สวัสดีค่ะ (sawatdii kha) – Hello from Thailand!
March 6, 2024
IGC Alum, Dr. Sydney Hope, writes a postcard from the field to update us on her postdoctoral research in Thailand!
Last year, I started a postdoc position at Hunter College (City University of New Yok – CUNY) in the Comparative Cognition for Conservation Lab, led by Dr. Joshua Plotnik. The lab’s main focus is understanding Asian elephant cognition and its applications to conservation. Understanding elephant cognition is important from an evolutionary perspective because they are highly intelligent animals, but are distantly related to other animals with similar intelligence (e.g., primates, corvids). Further, understanding individual differences in behavior and cognition can help to develop new ways to mitigate human-elephant conflict in Asia, where wild elephants often forage on crop fields, endangering lives and livelihoods of farmers.

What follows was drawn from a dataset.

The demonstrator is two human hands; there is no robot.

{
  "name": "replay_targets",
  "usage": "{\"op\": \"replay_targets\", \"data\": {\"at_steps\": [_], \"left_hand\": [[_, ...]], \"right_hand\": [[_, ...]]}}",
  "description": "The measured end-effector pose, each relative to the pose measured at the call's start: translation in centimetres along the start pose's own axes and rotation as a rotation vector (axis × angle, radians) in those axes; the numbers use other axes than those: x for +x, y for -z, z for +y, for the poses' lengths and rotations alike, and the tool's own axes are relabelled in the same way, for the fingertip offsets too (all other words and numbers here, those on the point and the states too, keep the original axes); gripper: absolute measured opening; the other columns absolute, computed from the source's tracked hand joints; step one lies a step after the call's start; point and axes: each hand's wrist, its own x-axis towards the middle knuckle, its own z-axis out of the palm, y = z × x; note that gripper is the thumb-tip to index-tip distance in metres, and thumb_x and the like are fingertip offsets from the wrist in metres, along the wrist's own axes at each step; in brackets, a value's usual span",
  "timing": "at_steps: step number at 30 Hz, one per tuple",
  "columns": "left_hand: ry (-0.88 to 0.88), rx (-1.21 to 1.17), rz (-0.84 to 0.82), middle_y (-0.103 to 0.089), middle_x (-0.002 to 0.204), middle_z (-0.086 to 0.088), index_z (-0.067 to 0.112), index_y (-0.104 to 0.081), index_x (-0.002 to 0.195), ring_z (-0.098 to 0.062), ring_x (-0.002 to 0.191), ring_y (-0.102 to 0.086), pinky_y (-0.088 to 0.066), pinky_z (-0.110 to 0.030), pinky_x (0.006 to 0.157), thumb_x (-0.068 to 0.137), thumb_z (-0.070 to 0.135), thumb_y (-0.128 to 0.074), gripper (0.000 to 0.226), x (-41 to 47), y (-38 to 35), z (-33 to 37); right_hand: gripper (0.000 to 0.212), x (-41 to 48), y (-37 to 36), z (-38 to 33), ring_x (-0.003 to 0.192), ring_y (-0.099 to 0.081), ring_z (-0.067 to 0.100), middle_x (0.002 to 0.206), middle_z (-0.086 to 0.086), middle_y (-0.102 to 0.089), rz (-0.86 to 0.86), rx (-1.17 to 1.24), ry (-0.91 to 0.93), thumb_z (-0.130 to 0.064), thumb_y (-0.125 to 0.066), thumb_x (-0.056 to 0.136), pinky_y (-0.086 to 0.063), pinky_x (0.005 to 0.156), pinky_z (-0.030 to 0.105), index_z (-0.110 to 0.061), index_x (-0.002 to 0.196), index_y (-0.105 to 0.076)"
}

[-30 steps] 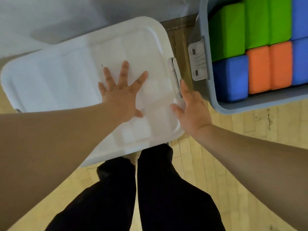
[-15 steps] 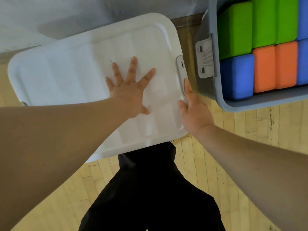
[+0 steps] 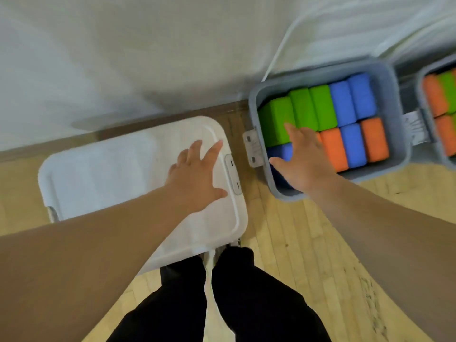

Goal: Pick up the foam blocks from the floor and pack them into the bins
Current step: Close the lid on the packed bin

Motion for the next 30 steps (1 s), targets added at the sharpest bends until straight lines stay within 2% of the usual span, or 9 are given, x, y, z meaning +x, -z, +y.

In Thailand, one of our lab’s research sites is the National Elephant Institute, which is a facility in northern Thailand owned by the Thai government and has the largest elephant hospital in the country. I came here for the first time last summer and I’m back again for a few months! Here, our lab collaborates with Thai scientists and veterinarians, and on a daily basis I work closely with our lab’s full-time Thai research assistants who are integral for the success of all of our projects. Currently, we’re working on multiple projects investigating elephant collective intelligence, problem-solving, decision-making, memory, and self-control. This past summer, we also had the opportunity to lead an outreach activity to show students how we study elephant behavior.
Working here has been an amazing experience. Not only am I able to investigate questions about the behavior of a super interesting animal, in the context of conservation, but I’m also able to discover a new culture. I look forward to learning something new—whether it’s about behavioral ecology, elephant biology, or Thai culture—every day!